Proof/explanation that Sun is bigger and more distant from Earth than Moon is, Middle Age technology allowed only

Question

If I was living in the Middle Ages, how can someone prove or at least explain to me in a simple way that the Sun is bigger and more far from Earth than the Moon?

Can a parallax be used for it?

$$\text{ratio}_1=\frac{\text{diameter}_\text{sun}}{\text{diameter}_\text{moon}}=400.8$$

$$\text{ratio}_2=\frac{\text{distance}_\text{earth-sun}}{\text{distance}_\text{earth-moon}}=385.2$$

$\text{ratio}_2$ is only $3.9$ % lower than $\text{ratio}_1$.

I know that there were four astronomers, that were important in developing the right opinions about the mutual positions and movements: Nicolas Copernicus, Tycho Brahe, Johannes Kepler, Galileo Galilei.

Answer 1

As the answer by Jonas pointed out, a solar eclipse is an obvious way to realise that the Sun must be further away than the Moon and hence larger, since their angular size is almost the same.

However, this does not tell you how much larger and further away the Sun is. The most basic way I have heard of, but which is hard to measure with ancient technology, is to realise that the Moon is lit by the Sun, and that seeing a half-moon means we have a right triangle, with the right angle between the axis Moon-Earth and Moon-Sun. You can then try to estimate the angle between the axis Moon-Earth and Earth-Sun, which basically appears to be close to $90^\circ$, which would render the Sun infinitely far way. Aristarchus, an ancient Greek, measured an angle of $87^\circ$, rendering the ratio of distance to be around $1/\cos(87^\circ)\approx20$, see here.

Answer 2

Easy to measure since ancient times are the angular diameters of sun ($0.53°$) and moon ($0.52°$), which happen to be nearly equal to each other.

This gives you $$\frac{\text{diameter}_\text{sun}}{\text{distance}_\text{earth-sun}} =0.53°\frac{2\pi}{360°}=0.0093 \tag{1}$$ $$\frac{\text{diameter}_\text{moon}}{\text{distance}_\text{earth-moon}} =0.52°\frac{2\pi}{360°}=0.0090 \tag{2}$$

Historically, the next thing determined was the distance of the moon. This was first done by measuring the parallax of the moon (i.e. the apparent position difference of the moon in the sky when viewed from two different locations on earth at the same time).

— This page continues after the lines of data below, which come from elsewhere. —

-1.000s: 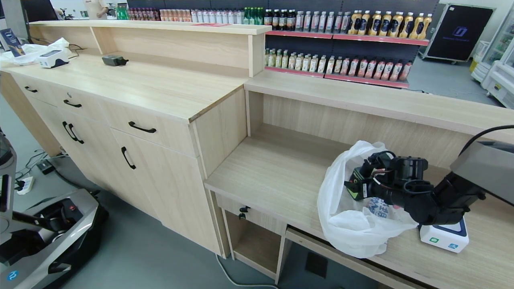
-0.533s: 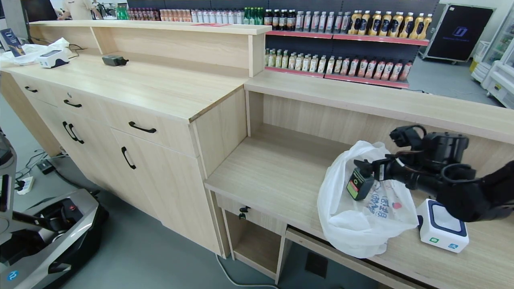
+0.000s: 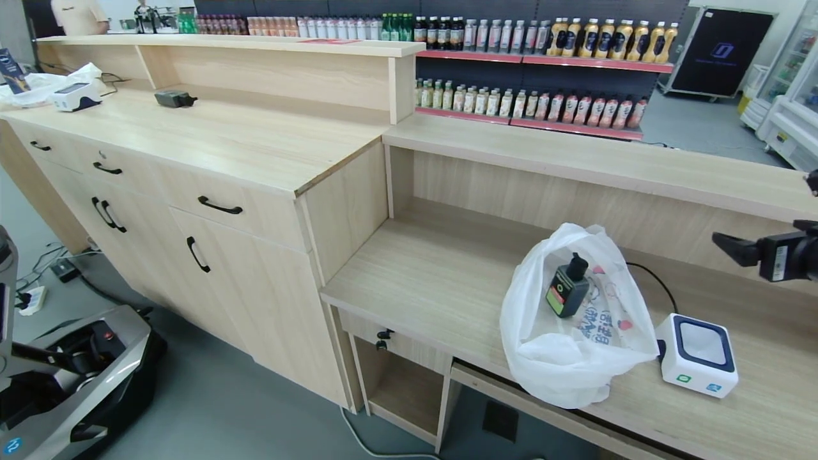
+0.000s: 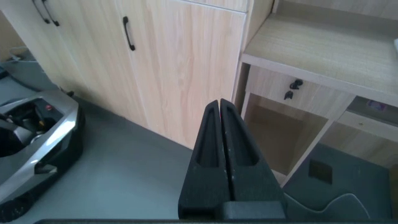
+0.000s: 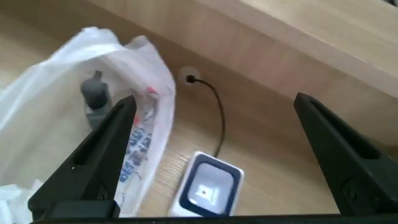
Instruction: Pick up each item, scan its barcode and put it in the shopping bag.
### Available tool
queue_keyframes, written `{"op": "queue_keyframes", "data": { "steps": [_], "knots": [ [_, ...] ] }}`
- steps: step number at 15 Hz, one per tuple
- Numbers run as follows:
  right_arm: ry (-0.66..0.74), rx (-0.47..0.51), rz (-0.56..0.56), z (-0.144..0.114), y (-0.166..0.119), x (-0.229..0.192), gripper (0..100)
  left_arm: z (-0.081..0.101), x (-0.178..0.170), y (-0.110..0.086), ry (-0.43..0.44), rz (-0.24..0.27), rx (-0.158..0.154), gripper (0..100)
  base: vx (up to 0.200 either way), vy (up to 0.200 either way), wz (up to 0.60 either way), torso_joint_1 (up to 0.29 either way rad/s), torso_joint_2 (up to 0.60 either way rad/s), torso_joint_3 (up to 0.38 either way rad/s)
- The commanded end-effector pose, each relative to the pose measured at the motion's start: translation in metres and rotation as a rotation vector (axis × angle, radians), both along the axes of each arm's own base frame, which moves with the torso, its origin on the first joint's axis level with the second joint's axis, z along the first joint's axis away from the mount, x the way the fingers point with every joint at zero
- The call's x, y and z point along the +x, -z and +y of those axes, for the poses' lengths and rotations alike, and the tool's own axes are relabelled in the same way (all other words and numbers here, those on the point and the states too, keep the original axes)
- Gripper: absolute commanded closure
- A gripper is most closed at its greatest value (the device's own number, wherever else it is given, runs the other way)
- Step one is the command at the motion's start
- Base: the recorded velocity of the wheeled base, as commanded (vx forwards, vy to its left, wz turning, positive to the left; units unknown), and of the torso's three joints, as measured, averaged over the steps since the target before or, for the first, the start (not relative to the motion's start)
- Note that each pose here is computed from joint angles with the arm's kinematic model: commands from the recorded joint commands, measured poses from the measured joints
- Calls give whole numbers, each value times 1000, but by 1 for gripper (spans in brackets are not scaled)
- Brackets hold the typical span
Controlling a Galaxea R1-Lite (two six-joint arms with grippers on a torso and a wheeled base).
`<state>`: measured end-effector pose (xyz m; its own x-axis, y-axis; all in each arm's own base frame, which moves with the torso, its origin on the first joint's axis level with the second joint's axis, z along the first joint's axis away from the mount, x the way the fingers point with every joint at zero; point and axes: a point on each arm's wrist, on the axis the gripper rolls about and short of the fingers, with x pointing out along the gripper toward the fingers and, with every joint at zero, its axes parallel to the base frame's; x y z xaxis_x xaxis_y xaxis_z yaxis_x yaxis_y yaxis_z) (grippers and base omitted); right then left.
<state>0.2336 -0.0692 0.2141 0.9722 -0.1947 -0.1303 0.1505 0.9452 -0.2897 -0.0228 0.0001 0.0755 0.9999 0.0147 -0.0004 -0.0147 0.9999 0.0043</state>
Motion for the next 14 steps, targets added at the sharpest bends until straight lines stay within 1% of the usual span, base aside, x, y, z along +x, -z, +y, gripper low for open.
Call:
{"op": "queue_keyframes", "data": {
  "steps": [1, 3, 4, 5, 6, 7, 9, 10, 11, 12, 13, 14],
  "knots": [
    [181, -5, -60, -19, -18, -4, 0, 0, 0, 0, -1, 0, 0, 100, 0, 0, -600, -2, 2, 2],
    [447, 121, -55, -37, -27, 22, 0, 0, 0, 0, -1, 0, 0, 100, 0, 0, -600, 5, 5, -2],
    [606, 175, -39, -55, -30, 37, 0, 0, 0, 0, -1, 0, 0, 100, 0, 0, -600, -2, -2, 2],
    [682, 257, -51, -73, -31, 47, 0, 0, 0, 0, -1, 0, 0, 100, 0, 0, 0, 0, 0, 0],
    [702, 305, -57, -80, -28, 51, 0, 0, 0, 0, -1, 0, 0, 100, 0, 0, 0, 0, 0, 0],
    [703, 393, -25, -107, -9, 54, 0, 0, 0, 0, -1, 0, 0, 100, 0, 0, 0, 0, 0, 0],
    [692, 454, 43, -133, 21, 63, 0, 0, 0, 0, -1, 0, 0, 100, 0, 0, 0, 0, 0, 0],
    [698, 489, 46, -145, 28, 69, 0, 0, 0, 0, -1, 0, 0, 100, 0, 0, 0, 0, 0, 0],
    [706, 525, 38, -155, 35, 77, 0, 0, 0, 0, -1, 0, 0, 100, 0, 0, 0, 0, 0, 0],
    [715, 576, 5, -164, 37, 86, 0, 0, 0, 0, -1, 0, 0, 100, 0, 0, 0, 0, 0, 0],
    [701, 650, -34, -170, 36, 97, 0, 0, 0, 0, -1, 0, 0, 100, 0, 0, 0, 0, 0, 0],
    [692, 706, -27, -174, 36, 104, 0, 0, 0, 0, -1, 0, 0, 100, 0, 0, 0, 0, 0, 0]
  ]
}}
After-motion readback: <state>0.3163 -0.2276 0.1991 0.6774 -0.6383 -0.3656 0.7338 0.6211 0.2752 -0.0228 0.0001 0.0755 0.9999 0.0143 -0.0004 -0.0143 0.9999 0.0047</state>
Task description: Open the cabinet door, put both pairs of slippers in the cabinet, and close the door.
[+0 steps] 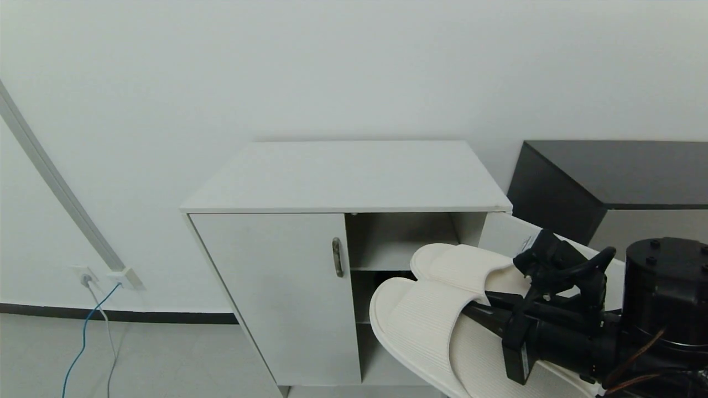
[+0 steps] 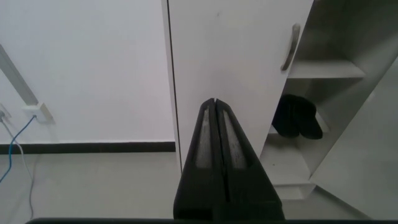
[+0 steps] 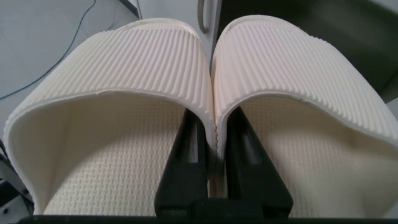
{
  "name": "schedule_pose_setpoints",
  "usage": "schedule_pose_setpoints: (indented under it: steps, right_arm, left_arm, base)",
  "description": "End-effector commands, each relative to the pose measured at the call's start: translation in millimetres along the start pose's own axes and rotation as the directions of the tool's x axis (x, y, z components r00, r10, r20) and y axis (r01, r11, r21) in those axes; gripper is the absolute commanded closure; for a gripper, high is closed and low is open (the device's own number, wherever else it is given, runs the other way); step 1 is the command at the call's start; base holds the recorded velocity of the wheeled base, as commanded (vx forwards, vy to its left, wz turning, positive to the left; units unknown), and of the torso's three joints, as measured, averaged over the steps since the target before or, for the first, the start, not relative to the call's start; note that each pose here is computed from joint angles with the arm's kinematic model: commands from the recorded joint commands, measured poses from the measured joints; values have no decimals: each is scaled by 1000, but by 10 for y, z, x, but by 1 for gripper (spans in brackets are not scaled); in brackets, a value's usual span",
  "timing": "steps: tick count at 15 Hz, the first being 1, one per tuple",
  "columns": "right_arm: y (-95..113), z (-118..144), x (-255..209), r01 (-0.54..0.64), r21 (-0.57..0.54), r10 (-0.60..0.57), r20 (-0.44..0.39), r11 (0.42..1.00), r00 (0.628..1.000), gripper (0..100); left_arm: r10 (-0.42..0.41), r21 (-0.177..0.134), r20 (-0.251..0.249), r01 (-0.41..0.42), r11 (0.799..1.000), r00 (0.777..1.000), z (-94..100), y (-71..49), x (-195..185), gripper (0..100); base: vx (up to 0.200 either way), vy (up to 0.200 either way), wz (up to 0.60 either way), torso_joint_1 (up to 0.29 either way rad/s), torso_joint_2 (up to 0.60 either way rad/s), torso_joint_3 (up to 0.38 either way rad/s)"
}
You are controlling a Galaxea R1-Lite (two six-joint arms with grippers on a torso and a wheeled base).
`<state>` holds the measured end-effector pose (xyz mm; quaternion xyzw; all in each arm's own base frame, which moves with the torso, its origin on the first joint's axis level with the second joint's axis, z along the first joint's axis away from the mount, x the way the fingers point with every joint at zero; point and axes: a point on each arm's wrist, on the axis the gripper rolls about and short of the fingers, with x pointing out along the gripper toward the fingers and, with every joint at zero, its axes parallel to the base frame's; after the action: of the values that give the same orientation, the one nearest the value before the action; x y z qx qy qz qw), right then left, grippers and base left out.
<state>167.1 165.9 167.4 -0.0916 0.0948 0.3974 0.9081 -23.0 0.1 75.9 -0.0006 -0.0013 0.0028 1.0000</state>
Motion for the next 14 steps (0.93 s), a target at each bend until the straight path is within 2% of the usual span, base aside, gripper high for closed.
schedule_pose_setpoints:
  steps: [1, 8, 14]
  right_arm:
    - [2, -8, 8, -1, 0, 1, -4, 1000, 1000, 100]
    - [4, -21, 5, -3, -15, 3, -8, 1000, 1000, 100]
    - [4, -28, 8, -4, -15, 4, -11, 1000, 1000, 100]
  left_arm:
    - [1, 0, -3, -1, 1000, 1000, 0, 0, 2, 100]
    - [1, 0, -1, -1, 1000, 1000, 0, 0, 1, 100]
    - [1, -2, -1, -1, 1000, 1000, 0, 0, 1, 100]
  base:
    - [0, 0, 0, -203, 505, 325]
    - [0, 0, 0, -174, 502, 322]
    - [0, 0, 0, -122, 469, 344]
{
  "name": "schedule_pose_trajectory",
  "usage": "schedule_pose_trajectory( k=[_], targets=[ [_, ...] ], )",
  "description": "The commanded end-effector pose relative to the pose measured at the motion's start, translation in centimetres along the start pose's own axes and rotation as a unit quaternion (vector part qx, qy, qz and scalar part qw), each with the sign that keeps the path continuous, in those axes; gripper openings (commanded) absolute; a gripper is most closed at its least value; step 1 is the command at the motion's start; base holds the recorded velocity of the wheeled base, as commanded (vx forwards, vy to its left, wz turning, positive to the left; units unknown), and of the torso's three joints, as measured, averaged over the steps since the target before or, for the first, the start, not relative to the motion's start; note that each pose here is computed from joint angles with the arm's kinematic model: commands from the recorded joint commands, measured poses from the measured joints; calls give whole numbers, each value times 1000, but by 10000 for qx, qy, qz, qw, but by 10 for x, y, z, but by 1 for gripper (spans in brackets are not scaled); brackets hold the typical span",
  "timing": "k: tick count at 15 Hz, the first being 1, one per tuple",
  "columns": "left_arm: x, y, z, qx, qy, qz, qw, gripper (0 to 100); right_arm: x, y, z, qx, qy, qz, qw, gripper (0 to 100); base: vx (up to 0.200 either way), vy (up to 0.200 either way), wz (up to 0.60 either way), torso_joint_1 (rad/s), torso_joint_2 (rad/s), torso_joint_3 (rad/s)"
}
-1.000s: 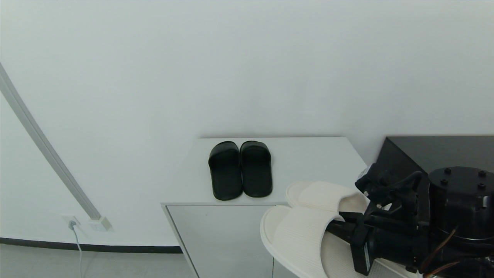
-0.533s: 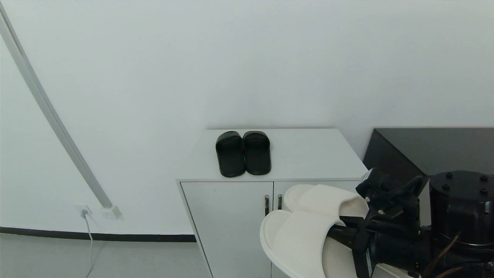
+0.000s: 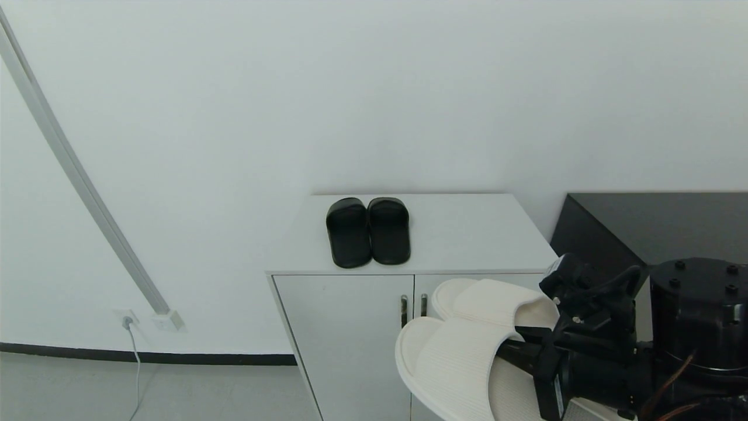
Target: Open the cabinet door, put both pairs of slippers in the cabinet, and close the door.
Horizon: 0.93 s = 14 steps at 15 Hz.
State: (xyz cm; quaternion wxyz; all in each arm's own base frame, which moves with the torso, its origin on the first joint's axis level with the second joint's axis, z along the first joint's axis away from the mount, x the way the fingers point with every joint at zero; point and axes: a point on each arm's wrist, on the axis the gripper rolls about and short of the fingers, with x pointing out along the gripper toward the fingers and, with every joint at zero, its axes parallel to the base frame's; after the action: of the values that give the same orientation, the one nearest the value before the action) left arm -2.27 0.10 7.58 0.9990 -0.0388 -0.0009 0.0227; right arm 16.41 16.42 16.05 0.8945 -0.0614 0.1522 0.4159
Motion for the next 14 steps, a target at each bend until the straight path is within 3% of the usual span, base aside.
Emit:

_{(image from Lunar Parallax)}

The difficult part here was to figure out how to do these two observations at the same time even before choronometers were invented. When observing the moon from different continents (i.e. separated by a distance $s$ of several $1000$ km) you measure a parallax $\delta$ between $1°$ and $2°$, which is easily detectable even without a telescope. From this you can calculate the distance of the moon by $\text{distance}=\frac{s}{\delta}\frac{360°}{2\pi}$ and get $$\text{distance}_\text{earth-moon}=380{,}000\text{ km}.$$

The parallax of the sun can be measured in the same way as above. But it is much more difficult because the measured parallax $\delta$ of the sun turns out to be much smaller (between $0.002°$ and $0.005°$ when measured from different continents). From this result you already see without any calculation that the sun must be much further away than the moon. When calculating the distance of the sun by $\text{distance}=\frac{s}{\delta}\frac{360°}{2\pi}$ you get $$\text{distance}_\text{earth-sun}=150{,}000{,}000\text{ km}.$$

From these distances of moon and sun you can, by using (1) and (2), calculate their diameters and find $$\text{diameter}_\text{moon}=3{,}400\text{ km}$$ $$\text{diameter}_\text{sun}=1{,}400{,}000\text{ km}.$$

Answer 3

On a solar eclipse, the moon moves in front of the sun. From that it should be obvious that it must be closer to earth than the sun. From everyday experience it should also be clear that if two objects appear roughly the same size (which could perhaps even be observed with the naked eye, but don't do that), but one of them is farther away, it must be larger.